Work instructions: The reply should contain every line of the data, repeated exactly, and no pictures.

- - - - -

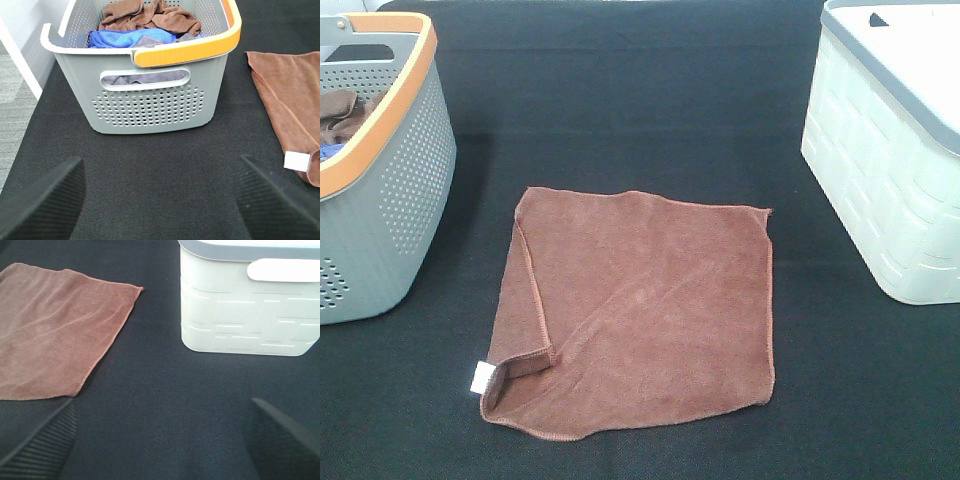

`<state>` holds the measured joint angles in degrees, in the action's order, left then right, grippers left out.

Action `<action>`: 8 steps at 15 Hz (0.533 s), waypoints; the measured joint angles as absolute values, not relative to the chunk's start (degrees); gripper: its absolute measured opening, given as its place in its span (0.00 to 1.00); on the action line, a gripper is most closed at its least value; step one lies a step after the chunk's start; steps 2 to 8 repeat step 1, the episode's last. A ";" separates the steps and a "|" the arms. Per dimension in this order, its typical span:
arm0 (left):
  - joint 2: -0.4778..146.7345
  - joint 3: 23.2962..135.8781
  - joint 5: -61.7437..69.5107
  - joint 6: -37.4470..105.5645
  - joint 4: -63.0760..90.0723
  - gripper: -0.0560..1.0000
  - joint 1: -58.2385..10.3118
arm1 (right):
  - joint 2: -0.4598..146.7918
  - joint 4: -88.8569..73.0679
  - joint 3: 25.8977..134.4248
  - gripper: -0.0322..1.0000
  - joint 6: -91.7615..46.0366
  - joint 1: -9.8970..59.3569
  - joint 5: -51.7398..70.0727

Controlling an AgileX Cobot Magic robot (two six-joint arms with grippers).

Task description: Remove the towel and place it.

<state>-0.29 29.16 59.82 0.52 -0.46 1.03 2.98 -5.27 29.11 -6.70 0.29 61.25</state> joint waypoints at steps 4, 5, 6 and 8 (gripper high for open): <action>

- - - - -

Output for this exercise:
`<state>` holds the measured joint angles in degrees, in the action's order, left then right, grippers left out.

Action `<action>`: 8 steps at 15 Hz (0.533 s), waypoints; the measured joint angles as absolute values, not relative to the chunk's start (degrees); gripper: its absolute measured opening, given as its place in its span (0.00 to 1.00); on the action line, a gripper is most closed at its least value; step one lies a step after the chunk's start; steps 2 to 8 repeat step 1, the episode's last. A ";" separates the steps and a "|" the arms. Per dimension in this order, its typical span:
arm0 (left):
  - joint 2: -0.4778..146.7345
  - joint 3: 23.2962..135.8781
  - joint 5: -61.7437..69.5107
  - joint 6: -37.4470..105.5645
  - joint 4: -63.0760..90.0723
  - gripper: -0.0560..1.0000
  - joint 1: -58.2385..10.3118
arm1 (right):
  - joint 2: -0.4598..146.7918
  - joint 4: -88.8569..73.0679
  - joint 3: 25.8977..134.4248
  - gripper: -0.0322..1.0000
  - joint 6: -91.7615..46.0366
  - joint 1: -9.8970..59.3569
  - joint 5: -51.7398..70.0727

Controlling an AgileX Cobot Magic robot (two six-joint arms with grippers).

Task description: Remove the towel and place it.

<state>-0.29 29.16 59.82 0.52 -0.46 1.03 2.98 -5.27 29.11 -6.70 0.29 61.25</state> joint waypoints at steps 4, 5, 6 and 8 (gripper high for open): <action>

Nothing else remains in this exercise.